__Task prompt__: Which lines in the records below mention the word "answers"? Copy each one out.

__Data for this task__:
────────
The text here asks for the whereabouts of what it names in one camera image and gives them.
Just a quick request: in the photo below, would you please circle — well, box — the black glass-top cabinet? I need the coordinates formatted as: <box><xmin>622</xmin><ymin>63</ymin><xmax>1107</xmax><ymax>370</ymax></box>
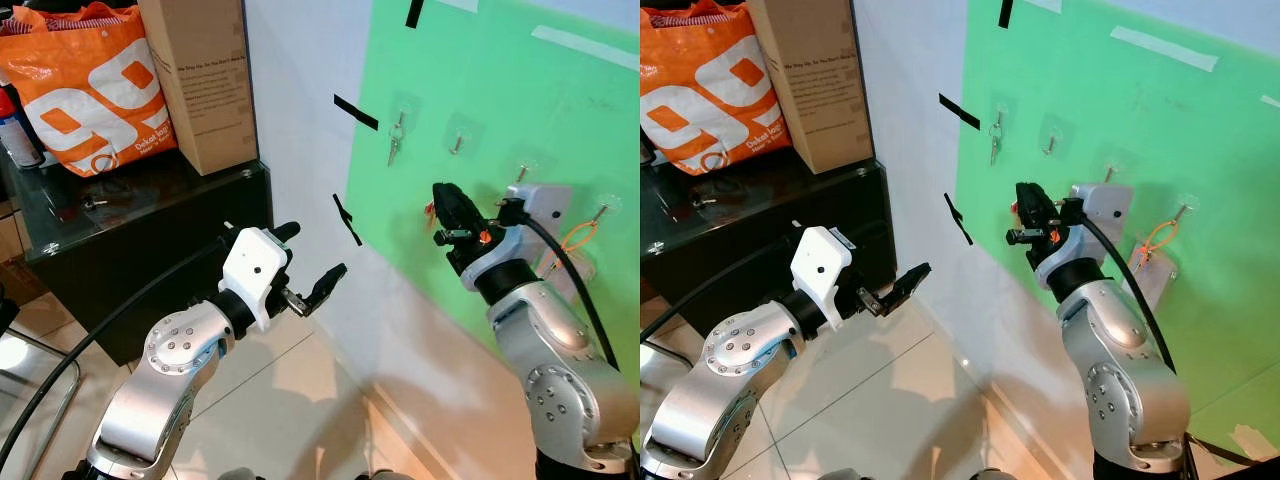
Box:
────────
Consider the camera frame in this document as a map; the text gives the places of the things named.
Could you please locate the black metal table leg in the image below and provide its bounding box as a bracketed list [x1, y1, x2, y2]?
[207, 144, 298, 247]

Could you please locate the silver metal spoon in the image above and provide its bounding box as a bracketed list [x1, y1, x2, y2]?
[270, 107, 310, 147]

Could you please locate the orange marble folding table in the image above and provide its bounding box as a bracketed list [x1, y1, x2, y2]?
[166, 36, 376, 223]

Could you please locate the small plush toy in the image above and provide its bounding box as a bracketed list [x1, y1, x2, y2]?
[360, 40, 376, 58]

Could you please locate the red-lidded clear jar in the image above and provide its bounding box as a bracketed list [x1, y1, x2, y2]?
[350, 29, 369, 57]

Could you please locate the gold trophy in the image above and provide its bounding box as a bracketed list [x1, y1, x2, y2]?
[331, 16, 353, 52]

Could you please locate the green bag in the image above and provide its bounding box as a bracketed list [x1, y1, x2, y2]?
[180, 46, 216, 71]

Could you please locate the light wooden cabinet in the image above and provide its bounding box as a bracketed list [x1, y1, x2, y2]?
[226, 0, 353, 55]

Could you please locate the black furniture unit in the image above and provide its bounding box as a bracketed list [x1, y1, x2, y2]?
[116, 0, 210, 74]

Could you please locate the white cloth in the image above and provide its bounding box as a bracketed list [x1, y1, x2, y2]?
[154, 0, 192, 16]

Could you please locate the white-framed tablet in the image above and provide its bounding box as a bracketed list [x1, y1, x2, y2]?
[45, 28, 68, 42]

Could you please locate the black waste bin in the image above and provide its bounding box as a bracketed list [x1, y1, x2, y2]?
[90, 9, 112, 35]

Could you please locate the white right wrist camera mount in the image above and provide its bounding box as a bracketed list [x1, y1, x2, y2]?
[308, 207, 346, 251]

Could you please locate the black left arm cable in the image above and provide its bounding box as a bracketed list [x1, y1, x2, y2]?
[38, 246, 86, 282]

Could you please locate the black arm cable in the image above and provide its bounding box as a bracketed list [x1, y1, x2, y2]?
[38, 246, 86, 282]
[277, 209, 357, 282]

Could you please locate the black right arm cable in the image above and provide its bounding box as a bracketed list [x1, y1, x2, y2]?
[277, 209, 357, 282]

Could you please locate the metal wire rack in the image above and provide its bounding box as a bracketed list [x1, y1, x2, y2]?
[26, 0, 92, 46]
────────
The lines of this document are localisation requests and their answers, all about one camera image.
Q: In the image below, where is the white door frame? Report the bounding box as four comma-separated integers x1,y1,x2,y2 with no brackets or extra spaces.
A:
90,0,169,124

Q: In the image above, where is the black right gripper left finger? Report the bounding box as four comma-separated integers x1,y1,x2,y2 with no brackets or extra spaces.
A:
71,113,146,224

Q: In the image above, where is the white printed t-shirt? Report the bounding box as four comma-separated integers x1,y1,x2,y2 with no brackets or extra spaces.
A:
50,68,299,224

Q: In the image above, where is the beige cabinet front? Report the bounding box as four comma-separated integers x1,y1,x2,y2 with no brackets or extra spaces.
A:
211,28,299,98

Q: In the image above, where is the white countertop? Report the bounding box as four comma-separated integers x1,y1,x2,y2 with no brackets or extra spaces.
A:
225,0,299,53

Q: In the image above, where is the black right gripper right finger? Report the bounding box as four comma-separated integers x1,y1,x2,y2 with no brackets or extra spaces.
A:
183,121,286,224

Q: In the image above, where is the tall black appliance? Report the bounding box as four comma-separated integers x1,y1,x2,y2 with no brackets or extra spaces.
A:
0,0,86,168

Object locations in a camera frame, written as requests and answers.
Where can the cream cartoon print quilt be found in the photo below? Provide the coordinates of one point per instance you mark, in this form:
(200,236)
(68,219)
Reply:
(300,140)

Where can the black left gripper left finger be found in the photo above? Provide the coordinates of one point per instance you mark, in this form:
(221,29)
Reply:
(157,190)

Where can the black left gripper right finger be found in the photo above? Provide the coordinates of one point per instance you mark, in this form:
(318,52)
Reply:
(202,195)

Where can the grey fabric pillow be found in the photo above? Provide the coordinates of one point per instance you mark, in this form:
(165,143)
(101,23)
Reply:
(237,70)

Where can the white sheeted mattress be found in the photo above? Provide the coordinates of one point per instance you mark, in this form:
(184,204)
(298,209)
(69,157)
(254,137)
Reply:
────────
__Problem solution__:
The lines of this document are localisation requests and their answers, all about one camera image.
Object locations in a camera frame, written as requests and answers.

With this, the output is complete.